- **Data**
☆ ☆ ☆ ☆
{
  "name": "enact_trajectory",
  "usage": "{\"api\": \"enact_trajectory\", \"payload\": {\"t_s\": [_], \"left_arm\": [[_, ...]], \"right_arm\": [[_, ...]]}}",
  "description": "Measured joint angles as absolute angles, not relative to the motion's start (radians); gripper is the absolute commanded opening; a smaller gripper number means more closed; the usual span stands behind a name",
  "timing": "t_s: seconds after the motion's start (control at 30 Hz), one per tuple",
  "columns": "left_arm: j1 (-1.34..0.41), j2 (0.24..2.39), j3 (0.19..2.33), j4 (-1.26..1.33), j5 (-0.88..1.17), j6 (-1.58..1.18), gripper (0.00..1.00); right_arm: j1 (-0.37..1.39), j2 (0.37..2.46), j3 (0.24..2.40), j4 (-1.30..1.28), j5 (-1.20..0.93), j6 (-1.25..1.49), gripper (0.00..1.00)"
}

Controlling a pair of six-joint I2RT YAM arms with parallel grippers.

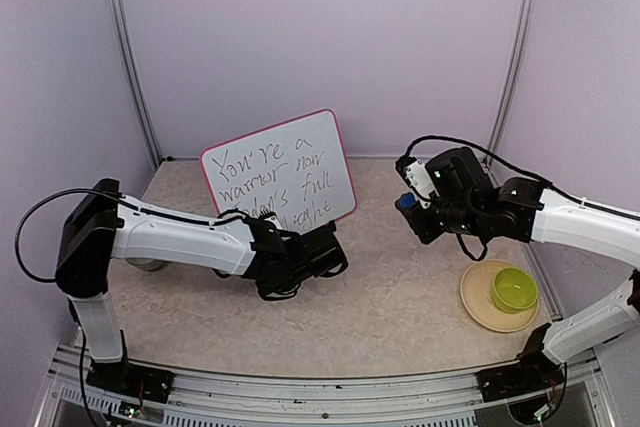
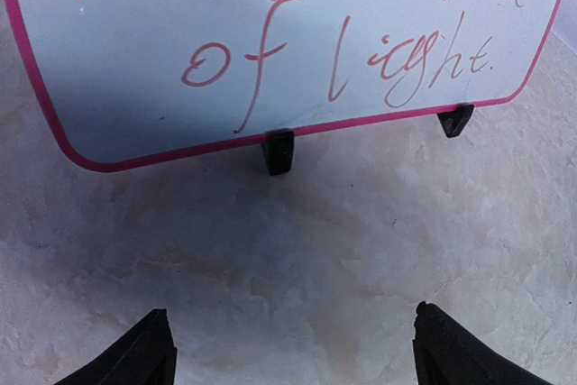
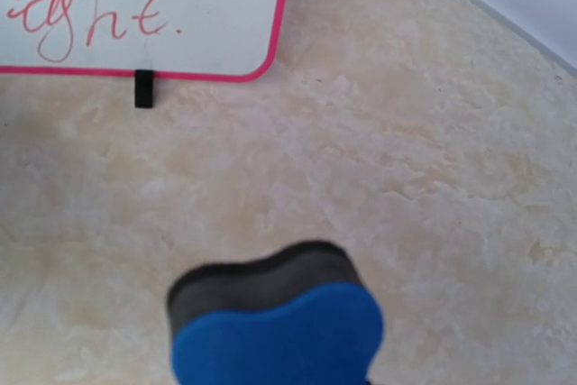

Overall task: Erase the whiteboard
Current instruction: Move the whiteboard to the center of the board.

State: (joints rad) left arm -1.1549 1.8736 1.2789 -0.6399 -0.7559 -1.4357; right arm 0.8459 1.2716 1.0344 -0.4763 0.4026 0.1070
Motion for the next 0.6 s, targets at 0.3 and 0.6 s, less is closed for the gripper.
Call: {"api": "enact_trajectory", "payload": {"t_s": [0.3,0.6], "left_arm": [[-1.116,2.094,1.486,-0.825,-0.735,-1.563,0.78],[-1.068,2.144,1.531,-0.889,-0.791,-1.587,0.74]], "right_arm": [[0.839,1.254,1.025,-0.469,0.403,0.105,0.32],[0.834,1.227,1.016,-0.466,0.402,0.103,0.32]]}}
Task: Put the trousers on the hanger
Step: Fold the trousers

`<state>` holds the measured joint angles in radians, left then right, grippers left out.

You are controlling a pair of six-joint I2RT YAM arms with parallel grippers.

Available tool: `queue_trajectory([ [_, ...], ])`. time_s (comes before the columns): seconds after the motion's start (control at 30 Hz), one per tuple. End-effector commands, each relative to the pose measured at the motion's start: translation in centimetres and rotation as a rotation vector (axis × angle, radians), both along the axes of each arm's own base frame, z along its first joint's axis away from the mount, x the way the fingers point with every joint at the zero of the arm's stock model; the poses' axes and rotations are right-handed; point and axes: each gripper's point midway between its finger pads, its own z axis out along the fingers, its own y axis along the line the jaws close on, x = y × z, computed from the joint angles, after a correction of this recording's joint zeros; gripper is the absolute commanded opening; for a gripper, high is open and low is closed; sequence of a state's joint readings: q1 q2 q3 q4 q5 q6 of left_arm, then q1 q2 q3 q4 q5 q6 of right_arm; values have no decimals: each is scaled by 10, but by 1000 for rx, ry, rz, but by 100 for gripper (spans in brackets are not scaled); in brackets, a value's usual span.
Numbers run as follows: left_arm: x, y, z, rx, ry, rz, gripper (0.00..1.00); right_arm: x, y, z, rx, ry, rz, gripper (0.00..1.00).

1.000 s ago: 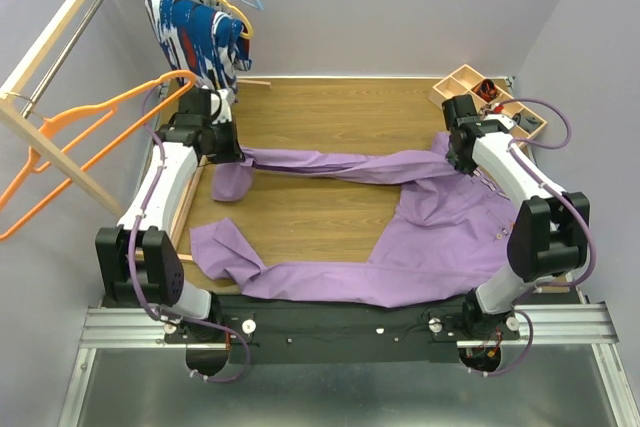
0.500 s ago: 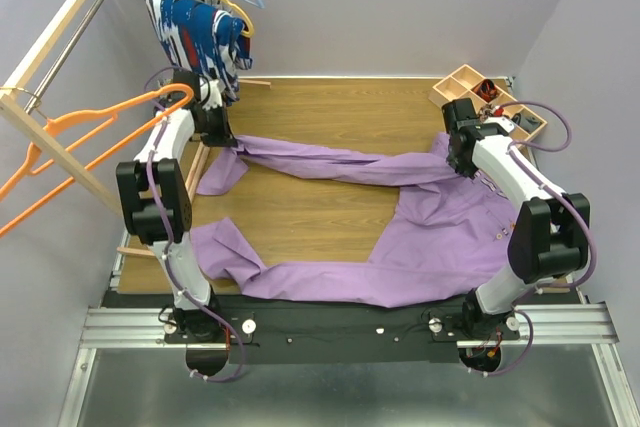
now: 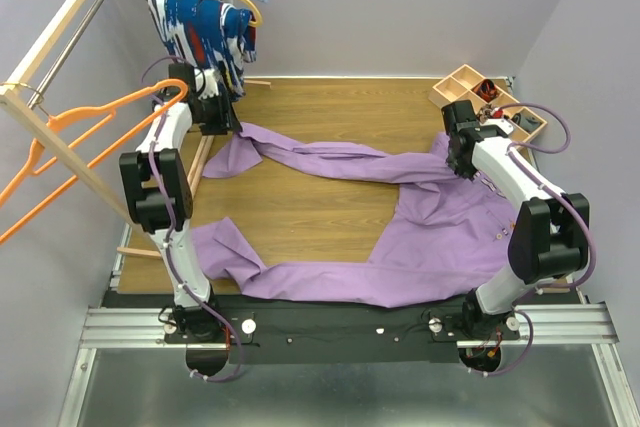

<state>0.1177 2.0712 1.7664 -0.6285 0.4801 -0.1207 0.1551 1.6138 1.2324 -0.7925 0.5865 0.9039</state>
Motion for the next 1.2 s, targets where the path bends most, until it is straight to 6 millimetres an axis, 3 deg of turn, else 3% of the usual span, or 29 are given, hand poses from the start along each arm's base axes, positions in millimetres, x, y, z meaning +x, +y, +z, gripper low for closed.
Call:
queue_trajectory([
  [0.0,-15,-10,38,109,-181,35,60,2,0,-5,9,-5,3,1],
  [0.07,-33,-15,41,165,-211,61,60,3,1,-6,12,-4,7,1],
  [0.1,-34,-28,46,179,-254,51,60,4,1,-7,15,-2,11,1],
  [0.27,-54,-52,49,233,-305,116,60,4,3,-8,22,0,20,1],
  [0.47,-54,-54,-17,253,-139,112,60,2,5,-10,38,-3,18,1],
  [0.73,-25,-59,-24,256,-161,104,61,0,5,-6,39,-20,17,1],
  [1.0,-33,-58,-67,268,-64,102,62,2,6,-5,44,-23,17,1],
  [1.17,-41,-60,-83,273,-26,103,61,3,6,-5,42,-22,19,1],
])
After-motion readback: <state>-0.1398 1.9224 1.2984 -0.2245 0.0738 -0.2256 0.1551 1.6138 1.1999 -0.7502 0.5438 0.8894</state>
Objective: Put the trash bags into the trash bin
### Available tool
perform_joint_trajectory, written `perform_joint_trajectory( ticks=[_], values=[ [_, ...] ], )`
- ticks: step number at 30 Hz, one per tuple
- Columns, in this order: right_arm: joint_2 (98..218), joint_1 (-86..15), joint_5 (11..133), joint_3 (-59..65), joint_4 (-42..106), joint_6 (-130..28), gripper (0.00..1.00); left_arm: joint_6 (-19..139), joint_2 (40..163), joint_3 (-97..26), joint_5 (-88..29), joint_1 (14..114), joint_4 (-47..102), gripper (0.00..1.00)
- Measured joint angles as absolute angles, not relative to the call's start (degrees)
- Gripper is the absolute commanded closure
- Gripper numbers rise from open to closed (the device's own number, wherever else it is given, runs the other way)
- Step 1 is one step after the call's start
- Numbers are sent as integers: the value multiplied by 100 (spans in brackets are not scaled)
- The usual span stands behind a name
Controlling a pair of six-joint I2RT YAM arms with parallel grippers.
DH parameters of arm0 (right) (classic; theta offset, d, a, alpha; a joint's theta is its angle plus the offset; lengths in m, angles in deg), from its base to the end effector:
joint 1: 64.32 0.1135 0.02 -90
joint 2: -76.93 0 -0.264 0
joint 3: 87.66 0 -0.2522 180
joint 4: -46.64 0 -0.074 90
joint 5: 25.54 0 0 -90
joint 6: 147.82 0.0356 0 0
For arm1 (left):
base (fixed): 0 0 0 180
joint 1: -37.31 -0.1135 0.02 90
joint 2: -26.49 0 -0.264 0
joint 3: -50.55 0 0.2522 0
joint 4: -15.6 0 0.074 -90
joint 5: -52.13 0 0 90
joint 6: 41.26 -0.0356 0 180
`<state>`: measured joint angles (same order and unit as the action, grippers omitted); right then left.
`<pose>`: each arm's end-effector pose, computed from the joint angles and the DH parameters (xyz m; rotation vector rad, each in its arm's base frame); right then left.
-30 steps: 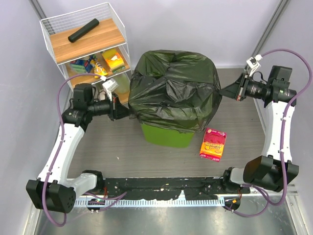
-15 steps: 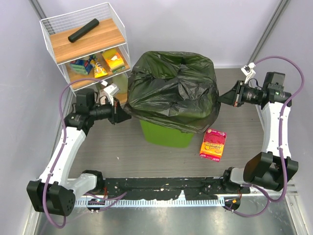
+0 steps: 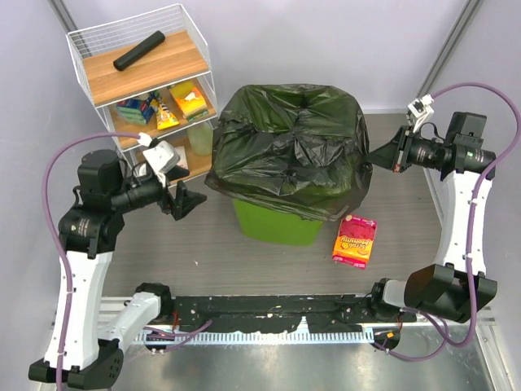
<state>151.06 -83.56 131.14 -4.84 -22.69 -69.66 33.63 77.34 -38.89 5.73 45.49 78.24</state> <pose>0.2381 -0.0485 0.4025 -0.3836 1.9578 1.0153 0.1366 -0.0444 0.4349 0.8504 1.7288 -0.6714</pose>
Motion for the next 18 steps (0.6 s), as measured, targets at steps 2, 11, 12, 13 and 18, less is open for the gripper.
perform_joint_trajectory(
  ticks=[2, 11, 12, 13, 18],
  values=[
    [15106, -8354, 13114, -534, -2269, -6957, 99, 3304, 7817, -4117, 597, 4552, 7918, 18],
    [15106, -8306, 13111, -604, -2269, -6800, 98, 3205, 8766, -4499, 763, 4573, 7890, 16],
    [15106, -8302, 13111, -626, -2267, -6787, 99, 3208, 8879, -4501, 772, 4589, 7890, 16],
    [15106, -8295, 13111, -648, -2262, -6771, 99, 3208, 8971, -4501, 778, 4604, 7892, 16],
    [15106, -8275, 13109, -704, -2243, -6710, 99, 3232, 9032, -4436, 839, 4716, 7793, 25]
  ],
)
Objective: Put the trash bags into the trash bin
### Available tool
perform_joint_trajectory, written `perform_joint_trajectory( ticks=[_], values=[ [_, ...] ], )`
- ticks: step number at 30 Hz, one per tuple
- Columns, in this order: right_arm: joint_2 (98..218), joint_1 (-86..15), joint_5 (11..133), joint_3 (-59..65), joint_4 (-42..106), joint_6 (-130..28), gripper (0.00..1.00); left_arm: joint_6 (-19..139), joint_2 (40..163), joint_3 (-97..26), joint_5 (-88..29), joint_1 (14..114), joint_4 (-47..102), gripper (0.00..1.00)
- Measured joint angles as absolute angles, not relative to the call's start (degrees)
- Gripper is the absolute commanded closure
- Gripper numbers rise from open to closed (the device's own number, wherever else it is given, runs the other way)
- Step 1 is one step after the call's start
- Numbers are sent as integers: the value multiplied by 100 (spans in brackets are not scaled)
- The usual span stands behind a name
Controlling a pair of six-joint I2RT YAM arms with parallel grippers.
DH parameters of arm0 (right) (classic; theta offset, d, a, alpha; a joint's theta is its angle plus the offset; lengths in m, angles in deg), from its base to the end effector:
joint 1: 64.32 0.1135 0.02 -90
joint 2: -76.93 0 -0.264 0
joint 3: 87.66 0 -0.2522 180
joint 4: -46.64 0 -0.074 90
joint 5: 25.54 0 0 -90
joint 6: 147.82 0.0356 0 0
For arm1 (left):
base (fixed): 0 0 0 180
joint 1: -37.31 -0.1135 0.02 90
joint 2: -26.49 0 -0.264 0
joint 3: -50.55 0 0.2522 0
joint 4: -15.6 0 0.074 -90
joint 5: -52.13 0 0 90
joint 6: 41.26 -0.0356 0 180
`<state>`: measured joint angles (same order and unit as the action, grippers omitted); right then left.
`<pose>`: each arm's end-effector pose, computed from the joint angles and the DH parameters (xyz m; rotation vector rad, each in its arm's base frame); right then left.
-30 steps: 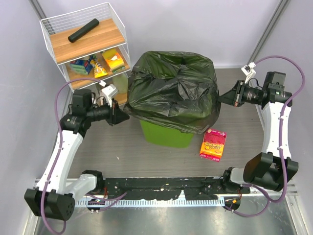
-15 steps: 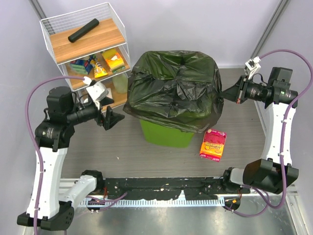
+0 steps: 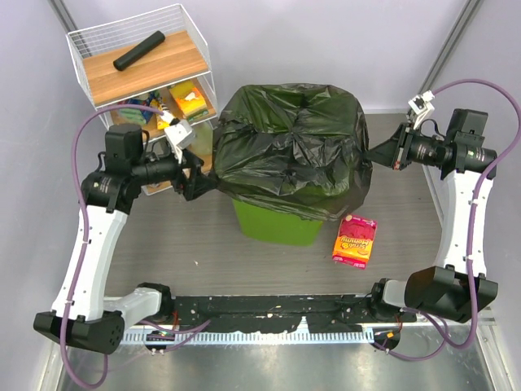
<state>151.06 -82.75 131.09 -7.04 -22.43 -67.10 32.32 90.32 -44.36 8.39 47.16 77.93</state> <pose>0.2375 -0.0447 0.4140 -0.3811 1.9466 1.0238 0.1965 -0.0602 0.4295 0.9061 1.8052 -0.7741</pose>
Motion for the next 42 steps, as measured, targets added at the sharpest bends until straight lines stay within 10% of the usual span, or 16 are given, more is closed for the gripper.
perform_joint_trajectory(
  ticks=[8, 42],
  values=[
    [15113, -8181, 13090, -669, -1978, -6509, 99, 3476, 8960, -4025, 940, 4928, 7398, 99],
    [15434, -7864, 13002, 596, -1019, -6472, 98, 4143, 8300, -2497, 789, 5081, 6084, 100]
  ],
)
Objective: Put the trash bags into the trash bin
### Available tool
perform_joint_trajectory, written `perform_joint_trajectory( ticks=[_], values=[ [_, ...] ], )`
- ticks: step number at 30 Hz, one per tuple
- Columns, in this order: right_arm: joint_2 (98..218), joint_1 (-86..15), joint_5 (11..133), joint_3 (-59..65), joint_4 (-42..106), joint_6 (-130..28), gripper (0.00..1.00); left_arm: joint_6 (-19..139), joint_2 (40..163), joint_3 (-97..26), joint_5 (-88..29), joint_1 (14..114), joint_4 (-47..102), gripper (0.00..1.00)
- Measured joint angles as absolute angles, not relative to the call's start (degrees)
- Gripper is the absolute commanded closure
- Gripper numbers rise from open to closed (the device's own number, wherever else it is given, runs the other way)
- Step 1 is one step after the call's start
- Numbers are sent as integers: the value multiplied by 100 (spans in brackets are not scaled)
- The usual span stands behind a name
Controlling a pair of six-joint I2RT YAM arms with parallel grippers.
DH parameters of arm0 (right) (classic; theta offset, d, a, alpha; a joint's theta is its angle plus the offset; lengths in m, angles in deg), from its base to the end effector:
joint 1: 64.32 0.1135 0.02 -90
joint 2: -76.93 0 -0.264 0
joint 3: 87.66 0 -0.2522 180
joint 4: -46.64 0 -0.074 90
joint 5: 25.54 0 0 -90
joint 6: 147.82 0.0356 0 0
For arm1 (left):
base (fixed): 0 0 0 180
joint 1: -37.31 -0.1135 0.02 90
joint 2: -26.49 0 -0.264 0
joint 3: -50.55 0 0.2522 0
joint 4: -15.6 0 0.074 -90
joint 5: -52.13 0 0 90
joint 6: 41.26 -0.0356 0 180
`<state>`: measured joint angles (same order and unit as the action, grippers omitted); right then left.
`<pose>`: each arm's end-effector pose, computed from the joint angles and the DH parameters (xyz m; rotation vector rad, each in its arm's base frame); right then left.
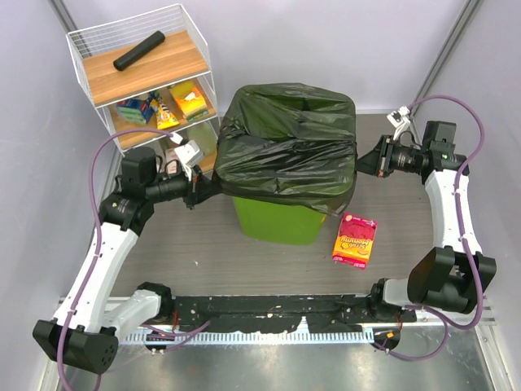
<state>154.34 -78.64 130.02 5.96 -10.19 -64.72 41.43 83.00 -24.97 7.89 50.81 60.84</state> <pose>0.2707 -0.0357 0.3447 -0.3646 2.0217 1.1206 0.1899 -0.0718 0.3721 0.8419 1.7961 -0.8729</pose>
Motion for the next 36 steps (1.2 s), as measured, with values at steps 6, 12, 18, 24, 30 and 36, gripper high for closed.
perform_joint_trajectory(
  ticks=[6, 12, 18, 24, 30, 36],
  values=[
    [15290, -7829, 12729, 622, -988, -6653, 99, 4276, 8226, -2488, 691, 5144, 6032, 100],
    [15228, -7792, 12327, 627, -844, -6717, 99, 4442, 8226, -2488, 608, 5262, 5922, 100],
    [15139, -7749, 11931, 609, -733, -6745, 98, 4582, 8221, -2488, 619, 5301, 5892, 100],
    [15141, -7703, 11584, 563, -545, -6752, 99, 4679, 8211, -2539, 636, 5354, 5964, 100],
    [15143, -7591, 11077, 498, -256, -6734, 99, 4668, 8145, -2810, 688, 5382, 6241, 100],
    [15143, -7425, 10797, 485, -142, -6734, 99, 4657, 8060, -3019, 721, 5426, 6451, 100]
  ],
)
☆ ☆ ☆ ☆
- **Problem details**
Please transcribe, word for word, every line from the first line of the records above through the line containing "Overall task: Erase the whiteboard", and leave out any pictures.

- **Written answer**
{
  "name": "enact_trajectory",
  "usage": "{\"api\": \"enact_trajectory\", \"payload\": {\"t_s\": [_], \"left_arm\": [[_, ...]], \"right_arm\": [[_, ...]]}}",
  "description": "Measured joint angles as absolute angles, not relative to the motion's start (radians); gripper is the absolute commanded opening; a smaller gripper number means more closed; the usual span stands behind a name",
  "timing": "t_s: seconds after the motion's start (control at 30 Hz), one per tuple",
  "columns": "left_arm: j1 (-1.34..0.41), j2 (0.24..2.39), j3 (0.19..2.33), j4 (-1.26..1.33), j5 (-0.88..1.17), j6 (-1.58..1.18), gripper (0.00..1.00); right_arm: j1 (-0.37..1.39), j2 (0.37..2.46), j3 (0.24..2.40), j4 (-1.30..1.28), j5 (-1.20..0.93), j6 (-1.25..1.49), gripper (0.00..1.00)"
}

Controlling a pair of six-joint I2RT YAM arms with parallel grippers.


Overall task: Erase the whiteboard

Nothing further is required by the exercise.